Our pilot didn't. He flew straight through the middle of the damned thing. The plane was buffeted violently and rose, fell and twisted alarmingly. I was fine until I looked across the aisle to where my pilot friend and to seek some sort of consoling signal or nod that everything was alright. Instead I saw him gripping the armrest tightly, looking a whiter shade of pale and sweating profusely.

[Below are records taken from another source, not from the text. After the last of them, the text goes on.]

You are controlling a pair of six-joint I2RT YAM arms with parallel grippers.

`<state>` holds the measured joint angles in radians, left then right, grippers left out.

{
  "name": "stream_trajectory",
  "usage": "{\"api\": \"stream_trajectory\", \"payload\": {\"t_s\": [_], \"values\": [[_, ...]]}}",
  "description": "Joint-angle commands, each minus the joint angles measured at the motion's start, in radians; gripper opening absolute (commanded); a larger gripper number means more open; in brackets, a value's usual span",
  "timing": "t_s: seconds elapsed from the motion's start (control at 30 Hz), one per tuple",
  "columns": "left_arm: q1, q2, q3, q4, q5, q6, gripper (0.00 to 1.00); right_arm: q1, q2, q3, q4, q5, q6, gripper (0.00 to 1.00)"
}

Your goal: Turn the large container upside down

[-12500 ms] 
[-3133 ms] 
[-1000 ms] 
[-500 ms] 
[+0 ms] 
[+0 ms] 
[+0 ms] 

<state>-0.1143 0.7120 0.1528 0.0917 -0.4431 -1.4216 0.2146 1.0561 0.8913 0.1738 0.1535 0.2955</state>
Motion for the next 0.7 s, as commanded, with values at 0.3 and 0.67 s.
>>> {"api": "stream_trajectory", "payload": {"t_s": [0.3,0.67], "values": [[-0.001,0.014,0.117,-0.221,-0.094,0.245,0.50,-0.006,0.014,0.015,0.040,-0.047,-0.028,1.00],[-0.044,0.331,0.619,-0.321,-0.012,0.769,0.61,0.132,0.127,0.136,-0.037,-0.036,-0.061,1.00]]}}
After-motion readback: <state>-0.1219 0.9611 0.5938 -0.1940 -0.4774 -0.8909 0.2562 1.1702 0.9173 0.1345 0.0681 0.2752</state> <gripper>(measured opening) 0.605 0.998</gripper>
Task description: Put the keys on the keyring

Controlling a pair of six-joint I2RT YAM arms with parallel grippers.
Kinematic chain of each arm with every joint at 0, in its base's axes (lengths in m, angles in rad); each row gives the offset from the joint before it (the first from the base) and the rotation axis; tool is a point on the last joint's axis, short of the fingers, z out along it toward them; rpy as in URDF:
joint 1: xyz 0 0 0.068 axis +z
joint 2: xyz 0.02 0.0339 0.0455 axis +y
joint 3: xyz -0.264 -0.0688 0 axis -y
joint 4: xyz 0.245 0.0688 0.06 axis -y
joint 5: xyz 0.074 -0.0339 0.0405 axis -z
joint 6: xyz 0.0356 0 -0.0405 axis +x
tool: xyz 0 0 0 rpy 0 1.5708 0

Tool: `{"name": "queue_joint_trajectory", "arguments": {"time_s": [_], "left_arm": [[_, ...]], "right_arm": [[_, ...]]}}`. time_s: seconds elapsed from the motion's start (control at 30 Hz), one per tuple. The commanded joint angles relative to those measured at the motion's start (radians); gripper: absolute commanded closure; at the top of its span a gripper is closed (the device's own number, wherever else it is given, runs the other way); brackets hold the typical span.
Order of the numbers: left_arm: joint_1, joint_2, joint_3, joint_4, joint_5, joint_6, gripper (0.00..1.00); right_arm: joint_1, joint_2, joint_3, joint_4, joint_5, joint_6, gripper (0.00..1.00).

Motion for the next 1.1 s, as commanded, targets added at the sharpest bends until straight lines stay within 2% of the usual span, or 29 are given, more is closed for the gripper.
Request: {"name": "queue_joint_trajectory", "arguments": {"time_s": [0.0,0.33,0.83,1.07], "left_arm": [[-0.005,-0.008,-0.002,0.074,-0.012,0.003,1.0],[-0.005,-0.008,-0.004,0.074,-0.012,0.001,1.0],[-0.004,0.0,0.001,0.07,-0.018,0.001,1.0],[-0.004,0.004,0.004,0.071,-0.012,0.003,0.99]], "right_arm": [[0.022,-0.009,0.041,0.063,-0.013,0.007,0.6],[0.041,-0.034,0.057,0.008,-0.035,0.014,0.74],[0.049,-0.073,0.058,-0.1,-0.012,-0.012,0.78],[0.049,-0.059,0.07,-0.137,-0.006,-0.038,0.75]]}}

That was when I bagan to worry.

'I don't believe it. I don't believe it,' he kept on muttering. 'Bloody cowboy Commie pilots.'

As a bus driver, I sometimes felt the same when the roles were reversed and I was a passenger. I tended to make mental notes about the standard of driving, near misses and blatant ignoring of red lights etc. I tried not to but it was hard. The galling thing was that 9 times out of 10, the driver seemed to be a much more capable drivers than I could ever be.

But the one thing which grated more than anything was having a rude and snotty driver.

I had one last week. I was so insensed that I spent the whole journey thinking what card I might send his boss. Something like the one below was a contender.




The bus rolled up at the stop I was standing at. The driver got out of his seat and checked the door mechanism. I stood ready to get on. But he shut the doors and began to drive off.


I chased the bus and banged on the window, as it waited at the traffic lights. The driver slowly and reluctantly opened the doors. 

'Is this the bus for Newcastle?' I naively asked.

'What do you think mate?' he said sneering.

'I don't know.'

'Well it should be, because it says Newcastle on the front.'

Smart-ass. And not even a humourous smart-ass. I thought the best policy was to ignore the sarcasm. He had patently had a bad morning.  



I sat down in the disabled only seat and smarted. then again I thought of the bad mornings I had when I drove and the plethora of stupid comments and questions. Some of the passengers were unpleasant and fully deserved the sign I sometimes used to pin to the dashboard.

Why are bus drivers so rude is a question which can be found on many forums on the internet. Most answers  tend to take pity on them and blame it on the heavy burden and pressures associated with an lowly paid job. Others say it is because many bus drivers hate their jobs.

Either way I find the majority of drivers to be pleasant. But then I am biased.